Quite an improvement over the last few days, eh? Check the continually-updated latest images from Cassini page at JPL, where you can view the images at almost whatever resolution you desire. The Cassini team will probably be adding images rapidly from now on.
For the past several months, the Cassini-Huygens probe has been racing towards Saturn, after a seven-year journey that included four gravity-assist manuevers in the inner solar system to pick up speed. The Cassini website has been posting pictures about once a week, mostly of Saturn getting bigger…and bigger…and bigger in the zoom cameras. However, the first stop on the Deluxe Grand Tour of Saturn was Saturn’s largest outer moon, Phoebe. Cassini flew past Phoebe late last week and the images have been coming in this weekend.
The Cassini probe is the size of a bus, has a mass of 6000 kilograms*, and is packed with high-tech cameras and instruments far superior to those carried on the Voyager probes. It appears that all sensors worked perfectly on the Phoebe flyby, as well as the antenna that transmits the data back to Earth. This is very important – the big problem with the Galileo space probe to Jupiter was that its main antenna wouldn’t open, meaning that all data had to be trickled back through a low-bandwidth backup antenna. The Galileo probe still did an excellent job, but Cassini will be able to send us gigabytes of data a day.
Phoebe is interesting because it has a “retrograde” orbit around Saturn, meaning that it orbits in the opposite direction to Saturn’s inner moons (Saturn has a few outer moons smaller than Phoebe that also have retrograde orbits – they may be bits of Phoebe blasted off by impacts). Phoebe’s orbit is also in the plane of the solar system, rather than the plane of Saturn’s rings and inner moons. These facts, along with Phoebe’s dark surface, indicate that Phoebe may be a bit of the outer solar system that wandered in and was captured by Saturn’s gravity. Therefore, today’s images might be the first good look that we have ever gotten of a primitive, unprocessed piece of the outer solar system.

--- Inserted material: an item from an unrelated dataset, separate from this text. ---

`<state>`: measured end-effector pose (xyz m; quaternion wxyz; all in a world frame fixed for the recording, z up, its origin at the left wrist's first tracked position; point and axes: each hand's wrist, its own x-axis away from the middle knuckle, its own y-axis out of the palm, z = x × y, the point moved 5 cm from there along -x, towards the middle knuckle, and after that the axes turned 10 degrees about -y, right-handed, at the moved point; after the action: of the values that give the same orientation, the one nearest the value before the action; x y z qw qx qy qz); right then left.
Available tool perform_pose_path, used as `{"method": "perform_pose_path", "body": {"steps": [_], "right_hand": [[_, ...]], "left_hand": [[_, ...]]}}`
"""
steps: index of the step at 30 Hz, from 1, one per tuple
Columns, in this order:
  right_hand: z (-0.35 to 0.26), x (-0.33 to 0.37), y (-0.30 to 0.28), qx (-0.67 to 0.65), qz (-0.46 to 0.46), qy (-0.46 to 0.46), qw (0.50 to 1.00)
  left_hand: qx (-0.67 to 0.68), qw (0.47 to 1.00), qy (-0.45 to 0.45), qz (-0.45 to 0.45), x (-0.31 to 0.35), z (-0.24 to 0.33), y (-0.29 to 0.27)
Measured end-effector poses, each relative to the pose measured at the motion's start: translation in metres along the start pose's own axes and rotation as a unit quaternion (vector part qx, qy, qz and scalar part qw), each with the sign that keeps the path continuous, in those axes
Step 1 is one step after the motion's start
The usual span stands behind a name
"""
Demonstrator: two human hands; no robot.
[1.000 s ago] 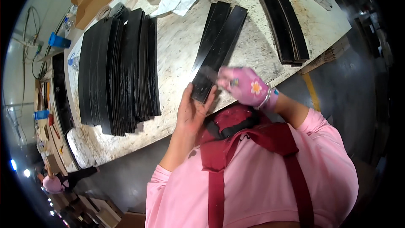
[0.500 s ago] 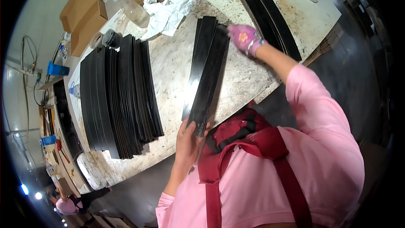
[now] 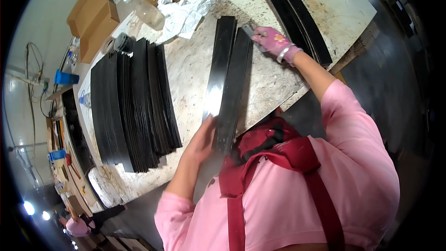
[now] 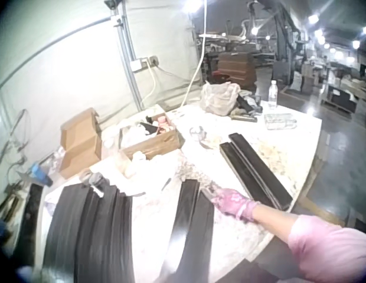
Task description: The person scrapes the edges and surfaces of long, dark wooden boards with a small metal tool, handling the boards one at a time and placing them in stacks on a workbench.
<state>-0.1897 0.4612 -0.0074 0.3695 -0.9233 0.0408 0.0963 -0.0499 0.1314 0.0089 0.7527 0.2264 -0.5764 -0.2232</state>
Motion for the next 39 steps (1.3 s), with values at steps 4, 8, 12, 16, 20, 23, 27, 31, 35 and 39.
{"method": "perform_pose_path", "body": {"steps": [4, 8, 12, 16, 20, 23, 27, 31, 35, 39], "right_hand": [[-0.047, 0.022, -0.050, -0.073, 0.020, 0.033, 0.997], [-0.110, 0.075, -0.110, -0.087, 0.165, -0.038, 0.982], [-0.174, 0.129, -0.126, 0.020, 0.163, -0.061, 0.985], [-0.177, 0.156, -0.115, 0.150, 0.195, -0.112, 0.963], [-0.166, 0.161, -0.110, 0.214, 0.190, -0.062, 0.956], [-0.161, 0.162, -0.107, 0.252, 0.201, -0.069, 0.944], [-0.167, 0.160, -0.086, 0.294, 0.152, -0.162, 0.929], [-0.177, 0.165, -0.081, 0.241, 0.119, -0.140, 0.953], [-0.168, 0.164, -0.093, 0.231, 0.190, -0.144, 0.943], [-0.170, 0.163, -0.068, 0.248, 0.108, -0.133, 0.954]], "left_hand": [[-0.011, 1.000, 0.015, -0.017, -0.052, 0.023, 0.034], [0.021, 0.974, 0.035, -0.221, -0.065, 0.072, 0.113], [0.096, 0.971, 0.084, -0.205, -0.081, 0.081, 0.170], [0.118, 0.976, 0.100, -0.151, -0.096, 0.062, 0.194], [0.135, 0.976, 0.110, -0.131, -0.100, 0.048, 0.209], [0.135, 0.976, 0.128, -0.110, -0.100, 0.044, 0.211], [0.107, 0.979, 0.136, -0.110, -0.102, 0.041, 0.210], [0.110, 0.981, 0.117, -0.112, -0.109, 0.040, 0.205], [0.120, 0.981, 0.107, -0.110, -0.108, 0.036, 0.205], [0.133, 0.980, 0.081, -0.123, -0.102, 0.035, 0.205]]}}
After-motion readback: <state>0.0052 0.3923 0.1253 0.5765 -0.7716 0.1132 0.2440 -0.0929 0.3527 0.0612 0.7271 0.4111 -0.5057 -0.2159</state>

A few things that I find interesting about the photos thus far: Phoebe is clearly so small that it barely has enough gravity to keep a spherical shape, and impacts are able to blast large pieces off of it. I suspect that the steepness of the craters is also a result of the low gravity. It is also clear that some craters are fresher than others, and one fresh crater appears to reveal some layering of ice (brighter material) and darker material (perhaps organic compounds?).
But, this is only the first stop on the tour. Cassini is NASA’s last “Cadillac” probe, where billions of dollars were spent to pack everything onto one probe. After problems with previous Cadillac missions, NASA switched to a “faster, better, cheaper” philosophy. This may be appropriate for Mars missions, where the travel time is only 6 months, but for the outer planets, big probes with lots of sensors are really the only way to go. And finally, it appears that we have a deluxe probe that is functioning perfectly.

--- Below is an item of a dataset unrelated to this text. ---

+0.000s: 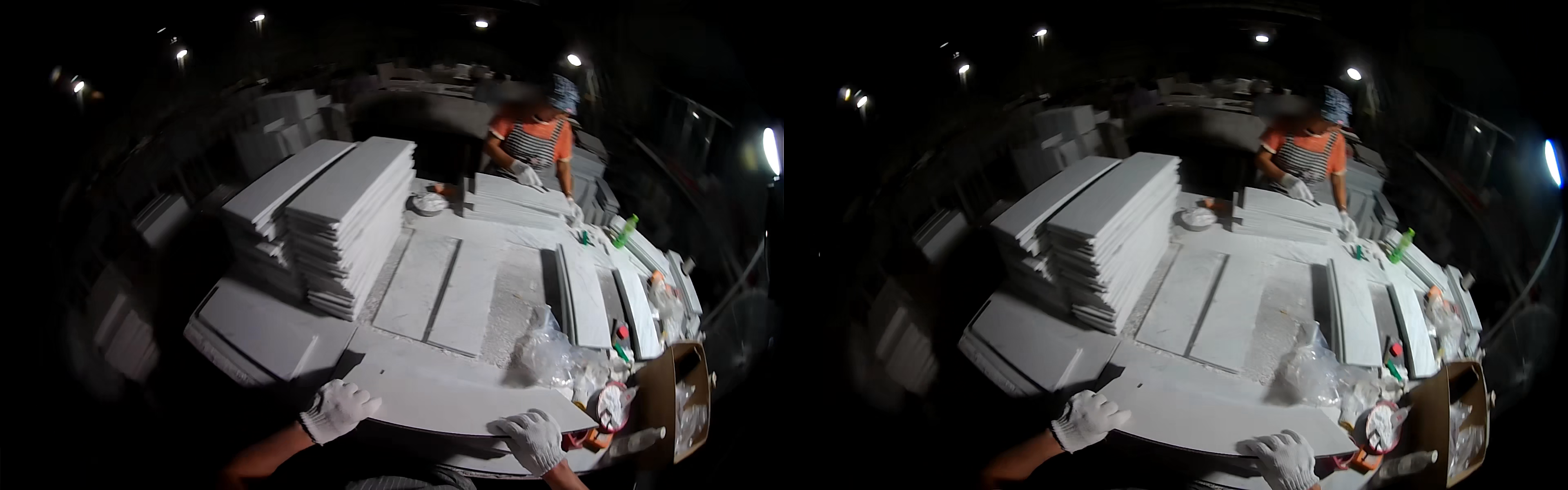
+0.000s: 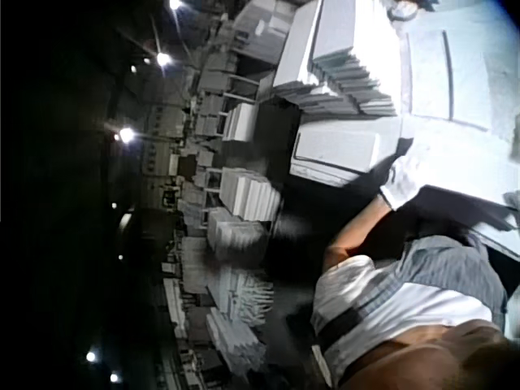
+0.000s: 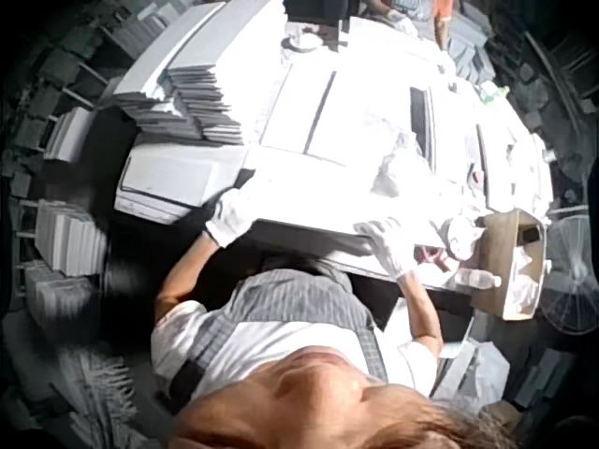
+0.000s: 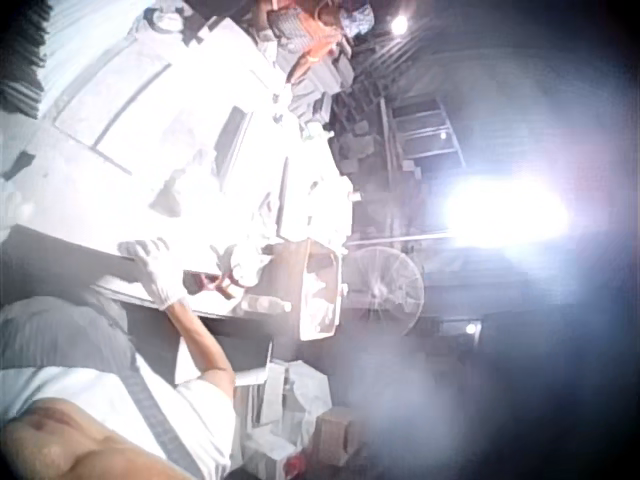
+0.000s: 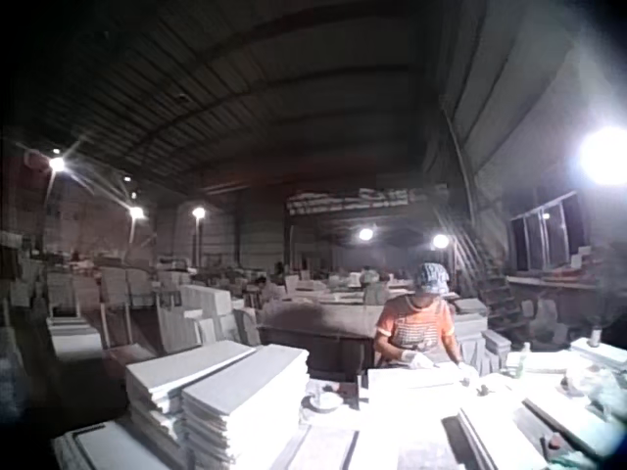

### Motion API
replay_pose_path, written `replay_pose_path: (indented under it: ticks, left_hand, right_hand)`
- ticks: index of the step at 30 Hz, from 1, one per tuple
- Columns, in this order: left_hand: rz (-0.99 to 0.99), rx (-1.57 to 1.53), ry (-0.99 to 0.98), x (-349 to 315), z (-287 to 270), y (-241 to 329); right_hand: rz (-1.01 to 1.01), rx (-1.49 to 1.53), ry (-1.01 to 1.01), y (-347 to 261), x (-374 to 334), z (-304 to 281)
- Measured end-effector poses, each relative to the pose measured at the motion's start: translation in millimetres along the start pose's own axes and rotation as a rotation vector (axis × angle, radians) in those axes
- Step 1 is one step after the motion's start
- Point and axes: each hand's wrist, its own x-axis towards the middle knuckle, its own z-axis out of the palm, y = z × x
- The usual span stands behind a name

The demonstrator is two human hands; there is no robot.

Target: The person wraps individual white rectangular tiles in plastic film at a workbench. They place each tile on a sheet of plastic, fold the film around it, and stack the wrapped tiles. A coworker is visible across the table also handling tiles.

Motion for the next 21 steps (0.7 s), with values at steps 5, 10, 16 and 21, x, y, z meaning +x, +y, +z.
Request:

What we have to look forward to: 30 more (known) moons, 70-some orbits of Saturn over the next 4 years, and the December dropping of the Huygens probe into Titan’s mysterious organic-haze atmosphere. But the next big event is on July 1: a flight through Saturn’s rings (between the F- and G-rings) and an ultra-close approach to Saturn:
I think I know what I’ll be doing over the July 4 weekend.
* Mark Perakh pointed out that my original description, “weight of 6,000 kilograms” was only correct while Cassini was on the Earth’s surface. In space its weight is ~0. Its mass remains 6,000 kg. You can’t get away with anything here in the Thumb…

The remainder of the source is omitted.